**WORK ORDER**.
Only one stretch of the data is wanted: the line containing "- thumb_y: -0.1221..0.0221", the line containing "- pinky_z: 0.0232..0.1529", and every line between them, copied exactly.

**DATASET EXCERPT**.
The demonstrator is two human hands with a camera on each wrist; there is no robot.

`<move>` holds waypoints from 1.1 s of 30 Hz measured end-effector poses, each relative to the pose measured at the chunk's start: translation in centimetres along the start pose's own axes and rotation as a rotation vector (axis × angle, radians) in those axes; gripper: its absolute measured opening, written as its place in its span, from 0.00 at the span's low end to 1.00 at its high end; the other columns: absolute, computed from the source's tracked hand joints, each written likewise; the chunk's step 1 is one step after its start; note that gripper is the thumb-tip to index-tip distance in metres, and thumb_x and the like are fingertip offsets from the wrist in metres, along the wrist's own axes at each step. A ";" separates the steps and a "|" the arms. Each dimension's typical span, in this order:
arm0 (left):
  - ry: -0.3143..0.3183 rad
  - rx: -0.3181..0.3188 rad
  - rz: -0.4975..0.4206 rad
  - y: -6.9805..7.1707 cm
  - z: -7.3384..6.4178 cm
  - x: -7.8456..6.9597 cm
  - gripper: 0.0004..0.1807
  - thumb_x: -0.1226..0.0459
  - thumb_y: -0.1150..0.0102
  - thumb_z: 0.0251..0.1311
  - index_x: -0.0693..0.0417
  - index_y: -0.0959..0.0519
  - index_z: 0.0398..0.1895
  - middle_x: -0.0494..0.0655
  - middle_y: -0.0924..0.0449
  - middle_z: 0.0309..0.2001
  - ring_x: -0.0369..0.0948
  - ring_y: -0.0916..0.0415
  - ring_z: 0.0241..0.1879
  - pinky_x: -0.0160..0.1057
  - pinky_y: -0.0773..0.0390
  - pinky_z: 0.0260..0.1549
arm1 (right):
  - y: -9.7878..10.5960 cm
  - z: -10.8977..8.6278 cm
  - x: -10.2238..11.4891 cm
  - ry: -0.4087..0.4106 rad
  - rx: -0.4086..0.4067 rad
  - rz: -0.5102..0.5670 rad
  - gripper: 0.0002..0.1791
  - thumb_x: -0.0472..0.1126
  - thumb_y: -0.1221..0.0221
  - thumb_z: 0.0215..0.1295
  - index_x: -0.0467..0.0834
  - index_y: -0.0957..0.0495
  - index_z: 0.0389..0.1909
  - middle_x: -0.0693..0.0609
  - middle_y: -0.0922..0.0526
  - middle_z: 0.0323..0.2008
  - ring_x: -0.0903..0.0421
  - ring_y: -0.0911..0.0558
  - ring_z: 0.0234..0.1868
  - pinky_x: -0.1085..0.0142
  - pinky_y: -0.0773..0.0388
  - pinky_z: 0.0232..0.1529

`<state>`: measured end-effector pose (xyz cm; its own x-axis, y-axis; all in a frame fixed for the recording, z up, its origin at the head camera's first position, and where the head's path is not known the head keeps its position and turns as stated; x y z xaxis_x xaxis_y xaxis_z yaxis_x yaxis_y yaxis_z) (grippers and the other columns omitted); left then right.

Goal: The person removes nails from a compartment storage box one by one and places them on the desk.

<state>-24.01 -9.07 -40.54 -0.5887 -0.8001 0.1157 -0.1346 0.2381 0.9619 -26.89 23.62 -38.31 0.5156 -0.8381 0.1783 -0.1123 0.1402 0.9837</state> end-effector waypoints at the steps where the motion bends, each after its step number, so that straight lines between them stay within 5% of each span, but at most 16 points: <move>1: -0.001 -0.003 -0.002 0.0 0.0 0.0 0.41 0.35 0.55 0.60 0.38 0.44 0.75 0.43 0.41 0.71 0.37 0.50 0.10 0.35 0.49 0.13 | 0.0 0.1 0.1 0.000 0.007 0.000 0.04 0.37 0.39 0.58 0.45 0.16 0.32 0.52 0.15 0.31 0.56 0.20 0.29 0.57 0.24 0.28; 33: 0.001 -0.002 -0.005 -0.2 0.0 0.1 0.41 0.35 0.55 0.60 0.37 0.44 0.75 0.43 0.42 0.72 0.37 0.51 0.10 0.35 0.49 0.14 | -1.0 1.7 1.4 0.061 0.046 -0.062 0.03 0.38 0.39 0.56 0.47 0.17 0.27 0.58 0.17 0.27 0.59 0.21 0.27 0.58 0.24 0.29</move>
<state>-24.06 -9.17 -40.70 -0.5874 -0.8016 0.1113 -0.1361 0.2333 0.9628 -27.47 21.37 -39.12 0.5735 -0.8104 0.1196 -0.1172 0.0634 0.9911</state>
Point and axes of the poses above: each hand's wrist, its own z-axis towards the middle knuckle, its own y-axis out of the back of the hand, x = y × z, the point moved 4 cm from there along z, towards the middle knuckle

**REPLY TO THE EXERCISE**.
  - thumb_y: -0.1221..0.0221
  - thumb_z: 0.0215..0.1295
  - index_x: -0.0467..0.0834
  - index_y: -0.0957..0.0495
  - index_z: 0.0389..0.1909
  - middle_x: -0.0693..0.0609
  - middle_y: -0.0922..0.0526
  - middle_z: 0.0323..0.2008
  - ring_x: -0.0903..0.0421
  - ring_y: -0.0911..0.0558
  - ring_z: 0.0234..0.1868
  - pinky_x: -0.1085..0.0142
  - pinky_y: -0.0773..0.0388
  - pinky_z: 0.0232..0.1529

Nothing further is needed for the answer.